I am sitting on a mountain of (yet unpublished - in preparation) data demonstrating a non-genetic mode of inheritance of a whole host of developmental, anatomical, physiological, neuroendocrine, reproductive, chronobiological and behavioral traits, evolution of which cannot be explained by selection at either genic or organismal level, but group-level selection fits perfectly well. Thus I have seen the validity of the new way of thinking with my own eyes in my own research. And I have not started out looking for it. My work was originally pure physiology, yet data forced me to look at unconventional evolutionary explanations.

Stephen Jay Gould's magnum opus "The Structure of Evolutionary Theory" is the Bible (or Das Kapital) of evolutionary biology for my generation, for the 21st century, the way Darwin's "Origin of Species" was in the 19th century, and works of Dobzhansky, Wright and Mayr were in the 20th century. I wish someone also wrote a "Manifesto", as "The Structure" is more than 1500 pages long and is tedious reading. Once current crop of professors retire and die, Gould's paradigm will be dominant and it should be as it provides hypotheses for a vigorous new research programs.

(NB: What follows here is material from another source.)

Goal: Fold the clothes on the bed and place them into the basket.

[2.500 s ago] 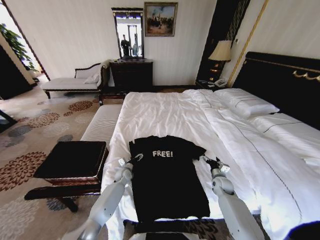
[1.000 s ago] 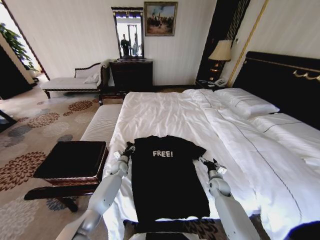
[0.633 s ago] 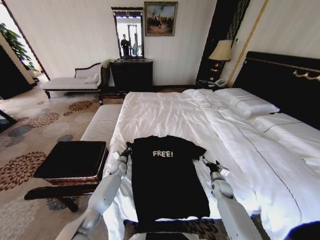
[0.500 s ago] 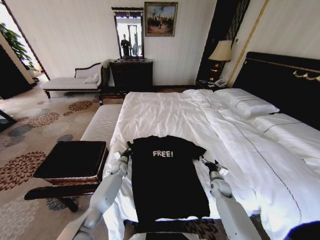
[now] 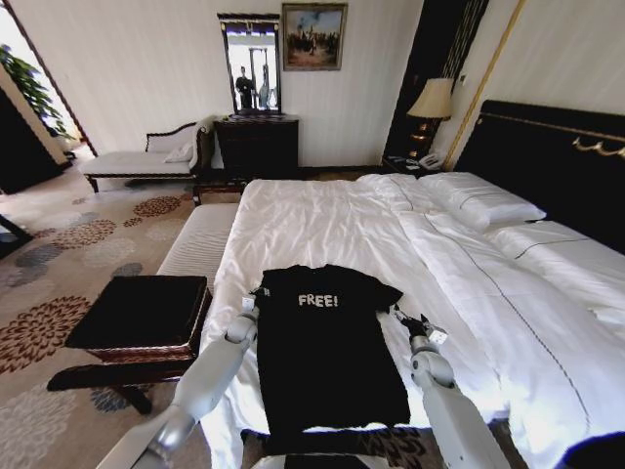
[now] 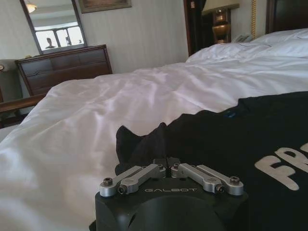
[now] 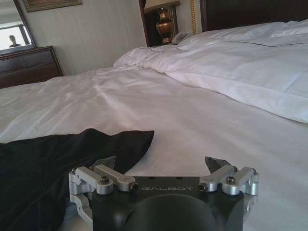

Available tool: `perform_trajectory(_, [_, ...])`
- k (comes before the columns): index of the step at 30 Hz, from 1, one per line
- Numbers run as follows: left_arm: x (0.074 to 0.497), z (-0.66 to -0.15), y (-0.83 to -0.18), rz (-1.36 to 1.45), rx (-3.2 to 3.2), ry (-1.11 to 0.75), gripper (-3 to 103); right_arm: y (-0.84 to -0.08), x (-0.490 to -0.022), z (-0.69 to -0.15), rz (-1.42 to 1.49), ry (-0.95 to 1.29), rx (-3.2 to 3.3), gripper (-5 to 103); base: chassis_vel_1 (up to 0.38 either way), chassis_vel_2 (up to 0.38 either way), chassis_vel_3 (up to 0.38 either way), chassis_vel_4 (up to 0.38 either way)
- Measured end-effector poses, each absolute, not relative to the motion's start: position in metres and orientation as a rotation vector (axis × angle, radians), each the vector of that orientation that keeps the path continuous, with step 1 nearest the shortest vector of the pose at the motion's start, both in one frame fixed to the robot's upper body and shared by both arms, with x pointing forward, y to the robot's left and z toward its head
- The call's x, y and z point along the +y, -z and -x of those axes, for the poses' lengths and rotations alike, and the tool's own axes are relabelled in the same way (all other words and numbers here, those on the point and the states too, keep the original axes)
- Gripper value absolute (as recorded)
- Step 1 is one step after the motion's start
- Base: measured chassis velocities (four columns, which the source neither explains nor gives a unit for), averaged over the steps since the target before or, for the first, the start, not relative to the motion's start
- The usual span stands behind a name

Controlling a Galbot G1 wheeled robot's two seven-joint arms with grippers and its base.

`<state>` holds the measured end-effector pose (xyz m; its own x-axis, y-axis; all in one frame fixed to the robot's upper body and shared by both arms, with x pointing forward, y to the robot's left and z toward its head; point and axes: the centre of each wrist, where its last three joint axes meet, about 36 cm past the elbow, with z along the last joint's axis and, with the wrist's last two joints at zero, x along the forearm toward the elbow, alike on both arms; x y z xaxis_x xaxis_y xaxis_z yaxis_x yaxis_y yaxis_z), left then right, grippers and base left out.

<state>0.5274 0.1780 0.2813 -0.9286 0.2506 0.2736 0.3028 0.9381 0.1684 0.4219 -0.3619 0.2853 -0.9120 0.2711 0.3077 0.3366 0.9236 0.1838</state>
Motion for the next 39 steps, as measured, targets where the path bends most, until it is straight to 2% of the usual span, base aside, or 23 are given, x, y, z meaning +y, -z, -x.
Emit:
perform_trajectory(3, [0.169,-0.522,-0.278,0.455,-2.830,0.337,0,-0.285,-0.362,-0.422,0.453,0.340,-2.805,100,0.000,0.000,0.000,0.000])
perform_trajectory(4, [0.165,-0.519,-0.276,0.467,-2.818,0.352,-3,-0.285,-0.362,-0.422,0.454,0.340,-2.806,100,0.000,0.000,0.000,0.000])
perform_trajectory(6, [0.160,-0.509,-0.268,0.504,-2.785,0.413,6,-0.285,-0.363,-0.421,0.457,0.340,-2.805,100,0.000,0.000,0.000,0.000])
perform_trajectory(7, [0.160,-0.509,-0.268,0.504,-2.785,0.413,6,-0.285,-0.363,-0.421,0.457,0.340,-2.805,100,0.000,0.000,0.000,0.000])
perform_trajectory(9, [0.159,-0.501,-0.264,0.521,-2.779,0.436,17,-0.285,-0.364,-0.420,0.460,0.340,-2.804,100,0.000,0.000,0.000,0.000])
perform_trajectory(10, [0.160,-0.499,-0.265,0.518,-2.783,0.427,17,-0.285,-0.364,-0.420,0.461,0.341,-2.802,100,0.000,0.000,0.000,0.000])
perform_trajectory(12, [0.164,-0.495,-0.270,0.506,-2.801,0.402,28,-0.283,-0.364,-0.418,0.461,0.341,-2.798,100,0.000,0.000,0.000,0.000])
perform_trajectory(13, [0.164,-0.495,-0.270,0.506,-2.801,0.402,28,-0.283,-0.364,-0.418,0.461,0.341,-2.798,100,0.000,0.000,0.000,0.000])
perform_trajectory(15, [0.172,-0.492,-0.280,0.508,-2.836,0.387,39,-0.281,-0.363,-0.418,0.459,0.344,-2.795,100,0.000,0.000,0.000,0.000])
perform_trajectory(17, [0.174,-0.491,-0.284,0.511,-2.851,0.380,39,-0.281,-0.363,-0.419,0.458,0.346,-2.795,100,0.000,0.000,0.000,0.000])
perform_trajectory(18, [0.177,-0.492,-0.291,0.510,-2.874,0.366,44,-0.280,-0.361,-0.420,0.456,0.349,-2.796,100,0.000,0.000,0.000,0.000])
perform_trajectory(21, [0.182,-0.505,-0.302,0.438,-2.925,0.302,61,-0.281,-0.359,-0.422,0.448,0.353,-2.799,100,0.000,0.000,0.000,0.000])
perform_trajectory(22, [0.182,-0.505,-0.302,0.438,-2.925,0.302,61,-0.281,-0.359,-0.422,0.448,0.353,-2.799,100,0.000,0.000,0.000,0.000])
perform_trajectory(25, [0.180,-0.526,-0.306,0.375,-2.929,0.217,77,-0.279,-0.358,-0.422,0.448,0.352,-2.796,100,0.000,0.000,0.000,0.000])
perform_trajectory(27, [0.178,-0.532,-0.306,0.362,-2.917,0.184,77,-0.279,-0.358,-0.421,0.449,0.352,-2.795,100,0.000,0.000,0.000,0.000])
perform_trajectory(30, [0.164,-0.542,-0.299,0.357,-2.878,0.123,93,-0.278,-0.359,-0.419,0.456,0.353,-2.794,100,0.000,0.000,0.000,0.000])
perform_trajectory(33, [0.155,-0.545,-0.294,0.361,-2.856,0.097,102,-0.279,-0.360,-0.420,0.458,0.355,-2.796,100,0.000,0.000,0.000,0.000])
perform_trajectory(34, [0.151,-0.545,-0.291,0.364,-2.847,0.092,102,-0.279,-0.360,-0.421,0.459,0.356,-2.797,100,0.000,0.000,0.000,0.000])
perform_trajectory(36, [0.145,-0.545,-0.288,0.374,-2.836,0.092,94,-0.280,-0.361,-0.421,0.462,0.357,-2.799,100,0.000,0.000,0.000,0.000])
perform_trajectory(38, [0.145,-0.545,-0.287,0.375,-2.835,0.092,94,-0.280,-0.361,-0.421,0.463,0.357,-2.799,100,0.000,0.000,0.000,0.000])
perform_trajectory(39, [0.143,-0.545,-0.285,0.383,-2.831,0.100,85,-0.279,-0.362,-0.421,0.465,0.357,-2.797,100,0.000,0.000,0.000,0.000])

Now back to the "Gene Expression" blog. Are these bloggers conservative? Sure, just check this post and the comments:
The Neo-con moment
http://www.gnxp.com/MT2/archives/002822.html?entry=2822

Do these two things mesh together as I predicted? Oh, sure they do. Check this post and its comments:

Debates, what are they good for?
http://www.gnxp.com/MT2/archives/002823.html?entry=2823

These guys actually believe that one's political orientation is genetically determined!!!! This is most definitely the sociobiological reactionary "Bell Curve" crowd...and they loved Cheney's paternalistic scowl last night!

I described my views on the origin of political worldview in very developmental terms, as interaction between biological (including genetic) and environmental (including childrearing) factors in my previous posts ( scroll down to "Moral Order", "Political Brain" and "Nurturant is not cuddly").

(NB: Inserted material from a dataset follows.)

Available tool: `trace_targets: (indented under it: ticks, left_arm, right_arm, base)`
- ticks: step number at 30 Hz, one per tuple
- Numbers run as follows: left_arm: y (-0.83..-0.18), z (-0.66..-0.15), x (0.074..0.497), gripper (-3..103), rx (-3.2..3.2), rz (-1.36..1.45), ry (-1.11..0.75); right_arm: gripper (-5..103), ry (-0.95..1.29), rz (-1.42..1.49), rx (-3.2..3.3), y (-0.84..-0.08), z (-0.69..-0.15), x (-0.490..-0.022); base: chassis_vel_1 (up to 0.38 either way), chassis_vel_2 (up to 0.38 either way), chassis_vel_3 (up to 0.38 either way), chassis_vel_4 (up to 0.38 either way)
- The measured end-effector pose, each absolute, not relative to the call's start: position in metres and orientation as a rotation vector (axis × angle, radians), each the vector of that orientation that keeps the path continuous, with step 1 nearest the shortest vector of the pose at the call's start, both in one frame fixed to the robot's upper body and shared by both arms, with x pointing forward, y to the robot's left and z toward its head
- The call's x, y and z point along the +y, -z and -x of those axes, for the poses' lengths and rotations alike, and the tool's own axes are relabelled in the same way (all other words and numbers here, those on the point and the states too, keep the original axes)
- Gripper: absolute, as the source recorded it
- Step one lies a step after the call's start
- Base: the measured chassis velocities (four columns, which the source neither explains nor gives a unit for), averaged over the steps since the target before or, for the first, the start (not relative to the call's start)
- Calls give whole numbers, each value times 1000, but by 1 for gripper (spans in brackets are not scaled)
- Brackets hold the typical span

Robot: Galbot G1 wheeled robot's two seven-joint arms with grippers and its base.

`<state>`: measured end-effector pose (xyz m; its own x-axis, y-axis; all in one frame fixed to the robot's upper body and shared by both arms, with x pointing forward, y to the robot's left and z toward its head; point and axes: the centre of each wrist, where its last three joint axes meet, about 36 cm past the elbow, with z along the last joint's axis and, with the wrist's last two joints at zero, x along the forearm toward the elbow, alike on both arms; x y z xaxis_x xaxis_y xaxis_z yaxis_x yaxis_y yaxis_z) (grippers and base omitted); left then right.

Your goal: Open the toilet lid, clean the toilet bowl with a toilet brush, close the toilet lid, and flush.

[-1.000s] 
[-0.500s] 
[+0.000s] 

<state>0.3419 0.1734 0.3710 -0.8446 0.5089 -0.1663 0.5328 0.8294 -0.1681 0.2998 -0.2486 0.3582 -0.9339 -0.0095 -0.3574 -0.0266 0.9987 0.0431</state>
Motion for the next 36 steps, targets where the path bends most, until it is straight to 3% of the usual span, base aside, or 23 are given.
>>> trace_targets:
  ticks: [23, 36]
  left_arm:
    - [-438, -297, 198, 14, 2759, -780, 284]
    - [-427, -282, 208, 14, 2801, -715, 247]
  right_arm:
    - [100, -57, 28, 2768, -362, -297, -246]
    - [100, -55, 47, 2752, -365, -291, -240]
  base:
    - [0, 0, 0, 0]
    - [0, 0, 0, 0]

It is no surprise that Departments of Biology (organismal and evolutionary) are full of liberals, while Departments of Biochemistry, Molecular Biology and Genetics are full of conservatives. It is possible to go through college, and grad school, and get a PhD in one of the molecular fields without ever taking courses in evolution, ecology, behavior, anatomy, physiology or embryology. It is genes, all genes, and nothing but the genes. It is stunning how many Creationists I know who got their PhD's in Genetics. "God-control", operating through "Gene-control", is just another way of projecting one's hierarchical view of the world on biology.

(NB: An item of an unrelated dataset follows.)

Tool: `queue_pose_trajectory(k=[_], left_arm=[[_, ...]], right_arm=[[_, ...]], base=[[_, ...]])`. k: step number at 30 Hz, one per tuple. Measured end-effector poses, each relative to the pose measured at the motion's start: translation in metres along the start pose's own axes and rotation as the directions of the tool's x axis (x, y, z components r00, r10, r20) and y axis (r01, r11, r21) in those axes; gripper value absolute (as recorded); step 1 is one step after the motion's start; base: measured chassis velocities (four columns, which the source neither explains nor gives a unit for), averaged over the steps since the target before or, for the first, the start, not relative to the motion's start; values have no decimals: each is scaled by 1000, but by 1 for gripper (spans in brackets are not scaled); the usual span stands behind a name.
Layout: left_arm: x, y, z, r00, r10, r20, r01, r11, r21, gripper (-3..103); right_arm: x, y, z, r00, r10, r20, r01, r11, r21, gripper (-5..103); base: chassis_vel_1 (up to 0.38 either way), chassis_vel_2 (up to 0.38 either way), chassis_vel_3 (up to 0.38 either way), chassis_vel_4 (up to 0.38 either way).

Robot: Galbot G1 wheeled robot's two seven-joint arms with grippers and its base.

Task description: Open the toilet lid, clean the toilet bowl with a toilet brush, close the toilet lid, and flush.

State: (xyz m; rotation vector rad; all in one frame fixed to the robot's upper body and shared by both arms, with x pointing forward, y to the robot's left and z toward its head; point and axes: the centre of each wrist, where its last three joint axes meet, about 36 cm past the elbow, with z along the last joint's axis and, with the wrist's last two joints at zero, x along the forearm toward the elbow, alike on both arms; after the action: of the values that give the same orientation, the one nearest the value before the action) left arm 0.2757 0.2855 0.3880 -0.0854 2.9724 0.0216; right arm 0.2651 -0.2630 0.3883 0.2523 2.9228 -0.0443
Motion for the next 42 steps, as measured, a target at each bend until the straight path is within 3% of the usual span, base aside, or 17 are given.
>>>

Conservatives should align themselves with the "nurture" side of the great artificial divide of "nature" vs. "nurture", as their whole worldview depends on folk-behaviorist (stick and carrot) approach to childrearing (and punishment of criminals, foreigners etc.). Yet, if they did subscribe to "nurture", they would also support public schools and outlaw inheritance, which they most defintiely do not.

Conseratives are determinists. While biology was "soft" from 1860s till 1960s, they hated science and pushed God's top-down determinism. Once DNA was discovered, they hopped on that train with gusto and embraced Gene's bottom-up determinism. Now that the tide is turning again away from genetic determinism, they are starting to dislike science and push God once again (go check Chris Mooney's blog on a daily basis for evidence of this), yet theye are stuck with being biologists at the same time that biology is running away from them. Like BushCo, emotional attachment (belief) to their own views (mathematical models) of nature is more important than empirical information how the world really works. The Faith trumps The Truth.